Embora as novas tecnologias para tração dos ônibus tenha melhorado ao longo dos anos, utilizando motores mais econômicos e menos poluentes, ainda assim é uma tração que utiliza combustíveis fósseis em sua essência. Enquanto muitos países da Europa, Ásia e até na América do Sul discutem a extinção de veículos movidos à combustíveis fósseis, a SPTrans parece ter parado no tempo e não está devidamente preocupada com essa questão, o que, novamente, distorce a ilusão de ser um sistema "espelho" para o mundo.
Em todas as novas entregas de ônibus, a prefeitura ressalta a modernidade da frota que os operadores do sistema trazem em suas renovações. A gestora do sistema exige que as empresas contratadas adquiram ônibus com os seguintes itens: ar condicionado, acessibilidade, Wi-fi, tomadas para carregar celulares com entrada USB, e uma motorização que utiliza a tecnologia Euro V para diminuir os poluentes causados pela queima de diesel. Mas, e cadê o transporte limpo?

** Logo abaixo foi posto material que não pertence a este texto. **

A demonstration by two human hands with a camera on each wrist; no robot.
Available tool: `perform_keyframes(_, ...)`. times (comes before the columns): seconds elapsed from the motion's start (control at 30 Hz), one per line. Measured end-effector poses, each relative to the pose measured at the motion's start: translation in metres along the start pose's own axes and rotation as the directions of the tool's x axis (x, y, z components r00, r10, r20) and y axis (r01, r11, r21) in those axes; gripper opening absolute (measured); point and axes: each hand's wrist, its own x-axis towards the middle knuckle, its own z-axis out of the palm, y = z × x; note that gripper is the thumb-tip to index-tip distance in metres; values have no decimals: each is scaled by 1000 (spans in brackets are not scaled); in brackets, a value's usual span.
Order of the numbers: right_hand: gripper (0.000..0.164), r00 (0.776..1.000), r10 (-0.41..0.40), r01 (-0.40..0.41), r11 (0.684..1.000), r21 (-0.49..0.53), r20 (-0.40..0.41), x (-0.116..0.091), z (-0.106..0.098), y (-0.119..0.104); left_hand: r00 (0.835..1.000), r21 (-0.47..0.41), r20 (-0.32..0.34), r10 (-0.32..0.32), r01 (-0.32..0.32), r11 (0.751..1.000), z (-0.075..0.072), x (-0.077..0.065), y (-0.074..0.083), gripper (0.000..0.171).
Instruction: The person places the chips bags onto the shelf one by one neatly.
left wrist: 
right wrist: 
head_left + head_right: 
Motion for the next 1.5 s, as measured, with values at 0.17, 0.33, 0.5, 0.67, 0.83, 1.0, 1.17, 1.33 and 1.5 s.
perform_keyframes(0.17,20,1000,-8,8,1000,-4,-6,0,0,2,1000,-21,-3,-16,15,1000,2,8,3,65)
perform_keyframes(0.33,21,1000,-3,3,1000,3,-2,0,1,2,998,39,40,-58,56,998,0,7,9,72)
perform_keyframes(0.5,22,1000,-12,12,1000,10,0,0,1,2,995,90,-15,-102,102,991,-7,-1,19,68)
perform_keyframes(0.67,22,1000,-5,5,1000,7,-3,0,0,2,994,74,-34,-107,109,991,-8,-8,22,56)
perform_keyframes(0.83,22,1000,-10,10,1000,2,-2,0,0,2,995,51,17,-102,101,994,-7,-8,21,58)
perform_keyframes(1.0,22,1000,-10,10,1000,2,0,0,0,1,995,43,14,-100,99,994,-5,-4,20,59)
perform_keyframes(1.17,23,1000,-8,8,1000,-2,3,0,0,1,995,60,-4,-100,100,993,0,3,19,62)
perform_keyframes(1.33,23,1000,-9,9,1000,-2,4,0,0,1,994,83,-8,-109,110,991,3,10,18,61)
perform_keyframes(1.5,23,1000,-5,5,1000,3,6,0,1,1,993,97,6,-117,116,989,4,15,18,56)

A cidade já teve um grande potencial em ter corredores exclusivos com trólebus, ônibus movidos à energia vinda de cabos aéreos, onde o auge foi no início dos anos 2000, quando a rede de trólebus possuía cerca de 340 quilômetros de rede, entre os quais três corredores de ônibus possuíam a tecnologia, além de cerca de 500 trólebus para as operações.
Porém, com os incentivos à tecnologia em baixa, a preferência dos empresários do setor em veículos comuns e o sucateamento da rede, cerca de 100 quilômetros de redes foram extintas e suas linhas operadas por ônibus à diesel ou canceladas, restando pouco mais de 200 quilômetros de rede, sendo que apenas um corredor possui os trólebus operando, o corredor Paes de Barros.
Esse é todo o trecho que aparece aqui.